**What is expected:**
Examine the records and identify each line that includes the string "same". Copy those lines.
──────
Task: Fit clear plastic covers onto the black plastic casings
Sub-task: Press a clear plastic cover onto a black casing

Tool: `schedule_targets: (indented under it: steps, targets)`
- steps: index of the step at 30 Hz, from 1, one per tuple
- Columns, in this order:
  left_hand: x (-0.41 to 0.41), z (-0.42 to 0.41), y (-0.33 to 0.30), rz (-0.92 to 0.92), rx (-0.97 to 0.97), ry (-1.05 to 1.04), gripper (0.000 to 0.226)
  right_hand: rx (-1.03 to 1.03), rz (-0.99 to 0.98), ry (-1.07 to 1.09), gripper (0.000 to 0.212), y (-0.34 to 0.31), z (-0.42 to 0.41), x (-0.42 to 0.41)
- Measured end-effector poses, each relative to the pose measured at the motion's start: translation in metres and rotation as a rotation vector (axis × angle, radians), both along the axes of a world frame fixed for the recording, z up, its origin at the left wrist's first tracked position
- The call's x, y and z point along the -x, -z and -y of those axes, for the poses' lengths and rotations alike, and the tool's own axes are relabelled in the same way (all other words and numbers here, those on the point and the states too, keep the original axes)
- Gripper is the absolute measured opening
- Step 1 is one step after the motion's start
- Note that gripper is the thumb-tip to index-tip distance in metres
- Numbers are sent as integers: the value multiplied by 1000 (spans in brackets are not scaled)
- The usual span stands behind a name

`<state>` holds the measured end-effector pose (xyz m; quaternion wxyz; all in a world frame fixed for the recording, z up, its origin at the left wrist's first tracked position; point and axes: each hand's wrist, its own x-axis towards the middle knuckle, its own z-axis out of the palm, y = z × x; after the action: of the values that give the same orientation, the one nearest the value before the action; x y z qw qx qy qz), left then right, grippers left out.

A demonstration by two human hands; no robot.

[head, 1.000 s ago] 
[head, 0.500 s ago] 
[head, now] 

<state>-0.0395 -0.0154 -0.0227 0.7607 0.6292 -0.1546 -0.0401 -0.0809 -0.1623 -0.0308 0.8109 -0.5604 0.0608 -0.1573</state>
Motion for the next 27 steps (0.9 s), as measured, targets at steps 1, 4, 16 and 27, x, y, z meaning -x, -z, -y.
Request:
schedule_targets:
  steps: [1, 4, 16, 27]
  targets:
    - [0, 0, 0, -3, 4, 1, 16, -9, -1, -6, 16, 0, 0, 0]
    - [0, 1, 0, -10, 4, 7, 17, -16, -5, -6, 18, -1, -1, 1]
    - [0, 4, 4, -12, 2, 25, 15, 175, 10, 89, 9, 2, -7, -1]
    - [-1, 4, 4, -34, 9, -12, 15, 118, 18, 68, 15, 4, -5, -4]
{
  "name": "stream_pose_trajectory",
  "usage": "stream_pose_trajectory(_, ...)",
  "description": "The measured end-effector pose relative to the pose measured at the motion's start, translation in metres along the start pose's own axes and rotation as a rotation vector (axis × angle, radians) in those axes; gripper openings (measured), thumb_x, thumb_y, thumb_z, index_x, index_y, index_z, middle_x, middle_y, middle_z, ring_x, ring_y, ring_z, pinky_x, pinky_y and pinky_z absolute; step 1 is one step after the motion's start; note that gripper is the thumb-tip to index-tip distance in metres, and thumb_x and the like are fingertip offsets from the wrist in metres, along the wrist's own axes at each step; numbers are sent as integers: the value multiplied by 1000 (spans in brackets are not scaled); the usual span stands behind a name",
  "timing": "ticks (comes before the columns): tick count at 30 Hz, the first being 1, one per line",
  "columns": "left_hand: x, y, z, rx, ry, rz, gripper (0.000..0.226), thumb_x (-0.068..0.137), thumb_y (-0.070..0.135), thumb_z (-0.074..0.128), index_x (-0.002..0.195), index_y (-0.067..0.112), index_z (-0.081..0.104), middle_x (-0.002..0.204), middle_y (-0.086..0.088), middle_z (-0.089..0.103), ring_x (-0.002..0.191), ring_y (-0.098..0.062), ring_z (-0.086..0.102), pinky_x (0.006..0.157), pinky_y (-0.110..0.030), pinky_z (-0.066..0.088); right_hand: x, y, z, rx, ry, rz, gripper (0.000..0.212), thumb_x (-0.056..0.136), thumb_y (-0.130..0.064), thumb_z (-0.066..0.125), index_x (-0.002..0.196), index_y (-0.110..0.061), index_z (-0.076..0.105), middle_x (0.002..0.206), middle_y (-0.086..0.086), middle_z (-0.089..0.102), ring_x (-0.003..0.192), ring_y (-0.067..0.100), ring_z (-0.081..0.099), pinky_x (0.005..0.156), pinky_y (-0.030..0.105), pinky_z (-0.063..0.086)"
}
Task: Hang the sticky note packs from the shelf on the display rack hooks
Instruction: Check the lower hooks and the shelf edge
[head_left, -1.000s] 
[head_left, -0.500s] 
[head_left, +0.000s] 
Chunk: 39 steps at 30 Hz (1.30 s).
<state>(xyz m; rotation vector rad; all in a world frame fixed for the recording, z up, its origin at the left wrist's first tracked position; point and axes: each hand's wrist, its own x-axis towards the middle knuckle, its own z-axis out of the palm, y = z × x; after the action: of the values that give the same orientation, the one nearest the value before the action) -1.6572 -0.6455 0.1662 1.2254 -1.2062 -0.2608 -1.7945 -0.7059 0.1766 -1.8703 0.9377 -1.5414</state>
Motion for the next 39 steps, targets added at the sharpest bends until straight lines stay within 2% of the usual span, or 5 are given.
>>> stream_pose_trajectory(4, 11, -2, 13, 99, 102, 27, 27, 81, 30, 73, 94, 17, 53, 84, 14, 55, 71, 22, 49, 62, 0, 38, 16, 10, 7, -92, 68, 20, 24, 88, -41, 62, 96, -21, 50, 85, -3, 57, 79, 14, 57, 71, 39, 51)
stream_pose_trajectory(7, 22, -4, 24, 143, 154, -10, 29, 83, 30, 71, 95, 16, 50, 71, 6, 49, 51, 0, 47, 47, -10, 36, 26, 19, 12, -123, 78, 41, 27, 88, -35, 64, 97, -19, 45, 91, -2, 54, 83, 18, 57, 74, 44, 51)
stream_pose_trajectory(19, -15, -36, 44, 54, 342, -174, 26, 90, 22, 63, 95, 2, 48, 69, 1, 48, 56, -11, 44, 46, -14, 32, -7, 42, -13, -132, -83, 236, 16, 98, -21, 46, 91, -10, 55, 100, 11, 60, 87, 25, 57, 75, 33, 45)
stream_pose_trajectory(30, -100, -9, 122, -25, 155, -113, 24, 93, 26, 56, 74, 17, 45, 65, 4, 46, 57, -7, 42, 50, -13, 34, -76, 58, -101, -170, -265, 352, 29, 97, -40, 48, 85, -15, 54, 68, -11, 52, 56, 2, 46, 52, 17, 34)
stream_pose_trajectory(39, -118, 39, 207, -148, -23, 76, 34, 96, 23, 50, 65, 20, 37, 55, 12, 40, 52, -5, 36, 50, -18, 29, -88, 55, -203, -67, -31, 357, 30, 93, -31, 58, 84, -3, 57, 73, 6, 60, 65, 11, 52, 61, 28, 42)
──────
**Written reply:**
- The call's x, y and z point along the -x, -z and -y of those axes, for the poses' lengths and rotations alike, and the tool's own axes are relabelled in the same way (all other words and numbers here, those on the point and the states too, keep the original axes)
`<state>` holds the measured end-effector pose (xyz m; quaternion wxyz; all in a world frame fixed for the recording, z up, its origin at the left wrist's first tracked position; point and axes: each hand's wrist, its own x-axis towards the middle knuckle, its own z-axis out of the palm, y = z × x; after the action: of the values that give the same orientation, the one nearest the value before the action; x y z qw qx qy qz), left then right, grippers left out.
<state>(xyz m; rotation vector rad; all in a world frame fixed for the recording, z up, its origin at the left wrist's first tracked position; point and axes: each hand's wrist, its own x-axis towards the middle knuckle, its own z-axis out of the palm, y = z × x; after the action: of the values that give the same orientation, the one nearest the value before the action) -1.6572 -0.6455 0.1662 1.2254 -1.2062 -0.2608 -1.7945 -0.7059 0.1766 -1.8703 0.9377 -1.5414</state>

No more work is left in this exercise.